Saturday, December 29, 2018

Technological Obsolescence

     [A short story for you today. Do any of my Gentle Readers remember the classic Twilight Zone episode “The Printer’s Devil?” It aired on February 28, 1963, so you can easily be forgiven for not remembering it. In it Burgess Meredith played Smith, a linotypist who saves a failing newspaper. He does so by enchanting the paper’s linotype machine, such that any story it formats will come true. It develops that Smith is actually Satan himself.

     The recollection got me thinking: What would Satan do today, linotype being an obsolete, all but forgotten technology used by very few papers?

     (Copyright (C) 2018 by Francis W. Porretto. All Rights Reserved Worldwide.)


     J. Walter Housely had no pride. Those who knew him well often jibed that he’d had it surgically removed, lest it interfere with his chosen occupation. It might well have been so, for Housely was the proprietor and editor-in-chief of the Midnight Clarion, a publication whose contents could not have been produced by a staff, nor approved by an editor, that possessed a scintilla of pride.

     The Clarion, you see, was not a newspaper in the traditional sense. It was an entertainment tabloid, a paper for those who like their entertainment...lurid. And lurid the Clarion most dutifully provided, every Saturday morning.

     A typical issue would feature a four-color “photo” of events that that had not happened, had never happened, and hopefully never will happen, over a headline that screamed in 120-point font. Some of its more recent proclamations:

  • GOD PARTICLE FOUND IN NEW JERSEY!
  • 6-INCH ALIEN UNEARTHED IN CHILE!
  • MONSTER TITANOBOA IN NEW YORK!

     It promulgated these headlines as “news.” Perhaps some of its readers took the claims as honest. Given the facility Americans have developed for lying to interviewers and survey takers with a perfectly straight face, no one could know for sure.

     Housely had a problem. The Clarion’s subscriber base was dwindling. The mechanism was old age: the average age of its readers was 78, and had been advancing for almost a year per year for a decade. Present trends continuing, another year would reduce the Clarion’s paid circulation below the point at which Housely could afford to keep it running.

     It wasn’t about pride. It was about money. Housely was barely fifty and had no skills outside those required to run the Clarion. Though single and not unattractive, he was unlikely to find a single, marriage-minded millionairess willing to keep him in the style to which he’d become accustomed. So his future comfort depended on keeping the Clarion afloat.

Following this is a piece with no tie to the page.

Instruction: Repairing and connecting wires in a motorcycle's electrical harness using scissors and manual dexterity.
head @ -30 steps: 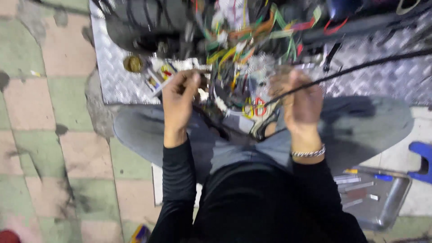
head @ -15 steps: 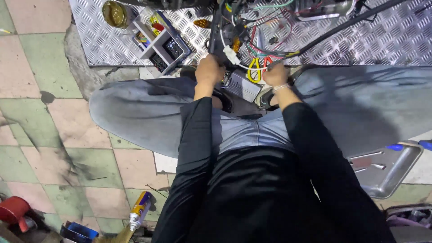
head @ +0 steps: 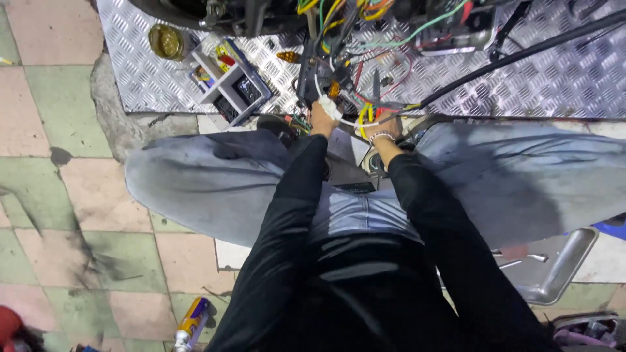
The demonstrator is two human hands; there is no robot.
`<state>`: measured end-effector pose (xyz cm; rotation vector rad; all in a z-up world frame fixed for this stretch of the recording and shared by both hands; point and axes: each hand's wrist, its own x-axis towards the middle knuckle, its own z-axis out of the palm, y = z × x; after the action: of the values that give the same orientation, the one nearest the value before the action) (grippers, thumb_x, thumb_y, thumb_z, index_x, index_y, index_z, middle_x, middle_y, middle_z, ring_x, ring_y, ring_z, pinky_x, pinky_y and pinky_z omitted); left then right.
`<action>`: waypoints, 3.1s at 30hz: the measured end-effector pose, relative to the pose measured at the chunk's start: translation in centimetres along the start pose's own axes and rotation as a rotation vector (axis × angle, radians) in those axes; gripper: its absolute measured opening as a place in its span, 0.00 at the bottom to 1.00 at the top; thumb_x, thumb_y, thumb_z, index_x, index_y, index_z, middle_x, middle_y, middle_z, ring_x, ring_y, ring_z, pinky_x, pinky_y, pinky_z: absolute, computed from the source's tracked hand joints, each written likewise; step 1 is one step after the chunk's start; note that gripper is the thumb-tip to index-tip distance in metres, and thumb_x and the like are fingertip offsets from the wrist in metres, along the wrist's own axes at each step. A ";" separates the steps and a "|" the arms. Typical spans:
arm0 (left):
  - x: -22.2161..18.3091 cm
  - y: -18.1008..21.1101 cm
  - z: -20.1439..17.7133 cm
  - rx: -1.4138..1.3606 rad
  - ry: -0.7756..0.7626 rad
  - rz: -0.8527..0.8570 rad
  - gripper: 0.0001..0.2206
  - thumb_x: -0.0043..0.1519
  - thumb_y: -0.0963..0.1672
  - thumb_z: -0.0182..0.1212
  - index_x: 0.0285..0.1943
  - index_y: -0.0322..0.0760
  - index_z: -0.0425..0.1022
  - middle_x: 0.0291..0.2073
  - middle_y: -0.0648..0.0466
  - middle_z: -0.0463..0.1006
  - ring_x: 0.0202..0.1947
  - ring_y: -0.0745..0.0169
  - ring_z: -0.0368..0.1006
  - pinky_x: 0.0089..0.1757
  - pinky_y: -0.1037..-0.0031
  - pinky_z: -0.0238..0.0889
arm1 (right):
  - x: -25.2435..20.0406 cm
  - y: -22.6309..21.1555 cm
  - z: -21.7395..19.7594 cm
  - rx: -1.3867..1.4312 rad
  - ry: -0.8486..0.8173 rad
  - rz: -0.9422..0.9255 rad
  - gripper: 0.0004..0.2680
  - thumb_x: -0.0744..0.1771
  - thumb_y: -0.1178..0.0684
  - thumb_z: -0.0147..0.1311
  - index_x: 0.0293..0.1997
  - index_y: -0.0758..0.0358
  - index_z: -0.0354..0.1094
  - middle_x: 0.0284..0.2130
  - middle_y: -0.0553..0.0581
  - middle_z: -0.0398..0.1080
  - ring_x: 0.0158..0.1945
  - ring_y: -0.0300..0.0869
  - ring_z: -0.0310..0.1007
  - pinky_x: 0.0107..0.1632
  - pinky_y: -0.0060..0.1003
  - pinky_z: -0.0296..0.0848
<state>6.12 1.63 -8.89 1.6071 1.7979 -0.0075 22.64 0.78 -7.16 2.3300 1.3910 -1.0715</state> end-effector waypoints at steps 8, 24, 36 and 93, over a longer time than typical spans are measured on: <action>9.8 0.9 14.8 -0.649 0.872 -0.555 0.14 0.63 0.47 0.60 0.49 0.31 0.77 0.37 0.39 0.80 0.41 0.47 0.78 0.44 0.66 0.72 | -1.5 0.3 -2.7 0.016 -0.079 0.016 0.20 0.64 0.47 0.59 0.60 0.67 0.66 0.55 0.70 0.71 0.62 0.61 0.70 0.61 0.56 0.72; 1.5 6.7 -0.7 -0.525 0.593 0.012 0.08 0.55 0.43 0.65 0.28 0.32 0.80 0.22 0.41 0.79 0.29 0.35 0.78 0.33 0.53 0.71 | 1.1 -2.5 -5.2 0.418 0.089 -0.561 0.16 0.73 0.45 0.42 0.53 0.72 0.70 0.48 0.79 0.73 0.58 0.67 0.69 0.63 0.61 0.67; -15.9 10.4 -17.9 -1.068 0.317 0.139 0.10 0.61 0.43 0.69 0.30 0.33 0.74 0.17 0.46 0.71 0.22 0.60 0.67 0.30 0.66 0.65 | -20.5 -4.4 -20.3 0.461 -0.021 -0.758 0.10 0.70 0.51 0.52 0.29 0.58 0.75 0.19 0.56 0.74 0.34 0.44 0.78 0.41 0.42 0.75; -20.4 12.3 -31.1 -1.296 0.322 0.415 0.19 0.59 0.34 0.59 0.61 0.34 0.73 0.46 0.51 0.81 0.44 0.68 0.76 0.39 0.83 0.65 | -23.6 -10.4 -30.4 1.413 -0.259 -0.990 0.07 0.73 0.44 0.48 0.43 0.52 0.60 0.17 0.41 0.48 0.21 0.28 0.44 0.26 0.24 0.45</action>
<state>0.84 0.73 29.89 0.9423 1.1138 1.3628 21.62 6.35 32.28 1.6577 2.0493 -3.3305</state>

     The problem wasn’t Housely’s alone. The Clarion’s two competitors in the scandal and fancy industry, the Weekly Star and the World Examiner, were up against the same demographic stops. The three could coexist only because a reader of any one of them was almost guaranteed to be a reader of the other two. All of them dangled from the same slender threads of irreplaceable antique equipment, imaginative content producers, rapidly aging subscriber lists, and hope.

     The problem was much on his mind when the visitor appeared before his desk.

#

     “Mr. Housely?”

     The visitor’s voice was soft, gently inflected. In another era it would have been called cultured. It pulled Housely’s attention away from his balance sheet for the first time that day.

     The visitor was unremarkable of appearance...except that something about him spoke of power. He appeared to be in his middle fifties, stood a little below average height, had brown eyes and a full shock of brown hair. His waistcoat, baggy slacks, and plaid bow tie belonged in the 1930s at the very latest. He stood with his hands clasped at his waist.

     Housely swiftly assessed the man. Perhaps he’s got money. He donned his editor-in-chief smile.

     “Yes, can I help you?”

     “Perhaps,” the visitor said. He returned the smile. “My name is Smith. I notice that your paper still uses linotype. It’s heartening to find a publication that still produces itself that way. You see,” he said, “I’m a linotypist. The best in the world.”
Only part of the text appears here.